▶ **YOUR OBJECTIVE**
Among the records, how many lines contain "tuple"? Only the number is needed.

[Collection entries]
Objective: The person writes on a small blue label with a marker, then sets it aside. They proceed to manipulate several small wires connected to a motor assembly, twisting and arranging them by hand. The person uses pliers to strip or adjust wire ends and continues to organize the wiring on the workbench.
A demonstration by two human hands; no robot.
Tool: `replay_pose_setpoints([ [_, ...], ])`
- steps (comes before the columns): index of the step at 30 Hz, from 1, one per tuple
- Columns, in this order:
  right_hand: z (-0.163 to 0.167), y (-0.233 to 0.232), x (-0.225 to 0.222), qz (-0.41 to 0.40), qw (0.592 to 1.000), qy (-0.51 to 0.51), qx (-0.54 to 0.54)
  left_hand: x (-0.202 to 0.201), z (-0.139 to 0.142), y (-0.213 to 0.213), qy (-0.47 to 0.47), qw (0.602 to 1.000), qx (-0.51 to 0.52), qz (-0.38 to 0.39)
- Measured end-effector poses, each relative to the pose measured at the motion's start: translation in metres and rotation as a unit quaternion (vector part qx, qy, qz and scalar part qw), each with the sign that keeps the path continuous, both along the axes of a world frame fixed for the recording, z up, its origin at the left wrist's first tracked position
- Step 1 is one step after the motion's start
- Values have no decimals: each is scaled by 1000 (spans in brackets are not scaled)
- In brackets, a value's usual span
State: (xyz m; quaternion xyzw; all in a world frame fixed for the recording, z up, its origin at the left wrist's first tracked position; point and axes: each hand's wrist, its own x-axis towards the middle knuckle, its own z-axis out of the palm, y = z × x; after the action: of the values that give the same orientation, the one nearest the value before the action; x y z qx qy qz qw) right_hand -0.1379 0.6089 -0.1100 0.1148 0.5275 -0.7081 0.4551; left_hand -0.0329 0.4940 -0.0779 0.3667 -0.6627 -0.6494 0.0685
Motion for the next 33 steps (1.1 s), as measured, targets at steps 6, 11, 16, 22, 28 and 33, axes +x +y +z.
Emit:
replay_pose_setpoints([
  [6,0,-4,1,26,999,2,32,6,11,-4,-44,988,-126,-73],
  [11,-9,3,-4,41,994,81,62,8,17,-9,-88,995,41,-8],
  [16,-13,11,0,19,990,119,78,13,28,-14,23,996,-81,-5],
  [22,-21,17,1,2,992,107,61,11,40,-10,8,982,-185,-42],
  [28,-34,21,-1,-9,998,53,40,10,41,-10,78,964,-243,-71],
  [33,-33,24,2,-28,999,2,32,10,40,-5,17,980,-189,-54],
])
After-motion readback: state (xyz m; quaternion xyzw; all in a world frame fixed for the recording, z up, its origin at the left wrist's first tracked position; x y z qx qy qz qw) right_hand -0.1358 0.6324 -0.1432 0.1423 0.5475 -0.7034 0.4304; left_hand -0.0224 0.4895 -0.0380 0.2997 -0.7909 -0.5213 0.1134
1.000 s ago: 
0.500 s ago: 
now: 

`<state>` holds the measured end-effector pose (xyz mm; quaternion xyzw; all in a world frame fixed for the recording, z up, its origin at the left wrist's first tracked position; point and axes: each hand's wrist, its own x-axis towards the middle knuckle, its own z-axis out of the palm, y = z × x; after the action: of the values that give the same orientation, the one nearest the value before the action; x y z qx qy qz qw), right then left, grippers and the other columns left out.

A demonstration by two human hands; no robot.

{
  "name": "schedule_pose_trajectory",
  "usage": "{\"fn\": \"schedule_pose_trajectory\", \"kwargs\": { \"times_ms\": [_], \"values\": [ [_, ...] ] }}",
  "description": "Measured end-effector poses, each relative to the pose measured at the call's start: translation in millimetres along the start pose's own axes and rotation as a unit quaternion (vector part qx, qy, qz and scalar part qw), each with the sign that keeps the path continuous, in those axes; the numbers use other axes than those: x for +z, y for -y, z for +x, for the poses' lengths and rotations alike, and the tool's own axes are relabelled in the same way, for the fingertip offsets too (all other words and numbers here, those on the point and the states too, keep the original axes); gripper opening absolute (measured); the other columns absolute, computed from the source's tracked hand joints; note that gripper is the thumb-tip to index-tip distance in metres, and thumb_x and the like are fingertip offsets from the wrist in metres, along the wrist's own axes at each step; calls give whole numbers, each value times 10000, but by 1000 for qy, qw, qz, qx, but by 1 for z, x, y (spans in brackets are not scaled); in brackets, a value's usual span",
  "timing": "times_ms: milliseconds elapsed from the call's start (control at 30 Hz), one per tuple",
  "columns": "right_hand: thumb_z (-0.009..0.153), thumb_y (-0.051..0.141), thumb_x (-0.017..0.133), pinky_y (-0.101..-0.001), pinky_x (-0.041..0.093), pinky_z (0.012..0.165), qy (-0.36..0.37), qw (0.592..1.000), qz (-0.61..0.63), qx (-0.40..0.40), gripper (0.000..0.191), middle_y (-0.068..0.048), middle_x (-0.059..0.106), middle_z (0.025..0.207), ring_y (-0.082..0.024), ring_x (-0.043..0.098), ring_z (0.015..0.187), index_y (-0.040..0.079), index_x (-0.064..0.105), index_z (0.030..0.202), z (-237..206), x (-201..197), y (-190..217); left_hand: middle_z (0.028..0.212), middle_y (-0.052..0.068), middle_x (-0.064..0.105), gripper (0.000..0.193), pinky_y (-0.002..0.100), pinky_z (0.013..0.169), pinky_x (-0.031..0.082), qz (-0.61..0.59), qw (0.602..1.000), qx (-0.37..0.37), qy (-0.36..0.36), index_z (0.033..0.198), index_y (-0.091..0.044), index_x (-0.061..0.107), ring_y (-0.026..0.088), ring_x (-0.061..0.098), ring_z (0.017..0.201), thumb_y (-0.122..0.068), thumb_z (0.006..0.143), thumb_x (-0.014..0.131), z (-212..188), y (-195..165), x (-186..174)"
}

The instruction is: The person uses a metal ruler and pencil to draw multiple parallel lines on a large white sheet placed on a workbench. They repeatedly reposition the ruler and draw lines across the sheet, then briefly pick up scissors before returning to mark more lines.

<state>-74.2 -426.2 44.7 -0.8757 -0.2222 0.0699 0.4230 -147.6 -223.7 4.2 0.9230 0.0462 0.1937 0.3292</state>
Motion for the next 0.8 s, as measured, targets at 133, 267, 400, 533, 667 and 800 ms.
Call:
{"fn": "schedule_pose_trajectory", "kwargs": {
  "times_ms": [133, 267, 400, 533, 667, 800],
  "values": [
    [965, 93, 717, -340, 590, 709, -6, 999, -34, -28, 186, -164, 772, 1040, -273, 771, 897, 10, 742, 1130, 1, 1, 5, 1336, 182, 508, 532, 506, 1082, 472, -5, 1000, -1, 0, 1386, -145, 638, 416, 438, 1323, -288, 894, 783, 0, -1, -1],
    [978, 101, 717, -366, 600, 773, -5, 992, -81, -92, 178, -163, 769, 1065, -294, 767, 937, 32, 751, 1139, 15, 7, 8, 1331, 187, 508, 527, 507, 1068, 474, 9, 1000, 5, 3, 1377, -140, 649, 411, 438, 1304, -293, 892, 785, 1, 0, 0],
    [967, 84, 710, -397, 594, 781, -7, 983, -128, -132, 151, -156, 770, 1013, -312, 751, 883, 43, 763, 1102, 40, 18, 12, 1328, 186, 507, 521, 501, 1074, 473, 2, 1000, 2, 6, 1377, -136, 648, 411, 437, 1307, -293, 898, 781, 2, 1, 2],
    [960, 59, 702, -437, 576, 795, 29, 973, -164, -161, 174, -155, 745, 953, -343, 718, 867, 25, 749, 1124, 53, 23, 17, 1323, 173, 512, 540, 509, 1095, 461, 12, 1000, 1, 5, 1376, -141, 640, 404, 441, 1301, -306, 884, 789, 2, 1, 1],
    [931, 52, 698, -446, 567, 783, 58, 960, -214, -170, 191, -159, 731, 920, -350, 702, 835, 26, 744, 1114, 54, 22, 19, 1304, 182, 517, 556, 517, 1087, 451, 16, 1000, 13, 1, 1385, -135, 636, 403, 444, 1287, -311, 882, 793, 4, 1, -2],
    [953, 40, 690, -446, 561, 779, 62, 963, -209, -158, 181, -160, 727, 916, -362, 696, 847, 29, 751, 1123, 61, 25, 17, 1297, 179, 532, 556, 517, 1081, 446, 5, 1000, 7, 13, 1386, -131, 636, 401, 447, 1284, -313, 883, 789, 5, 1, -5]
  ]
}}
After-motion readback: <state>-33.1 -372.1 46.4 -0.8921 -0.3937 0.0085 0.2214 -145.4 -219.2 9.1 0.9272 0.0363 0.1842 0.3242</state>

▶ **WRITTEN SOLUTION**
2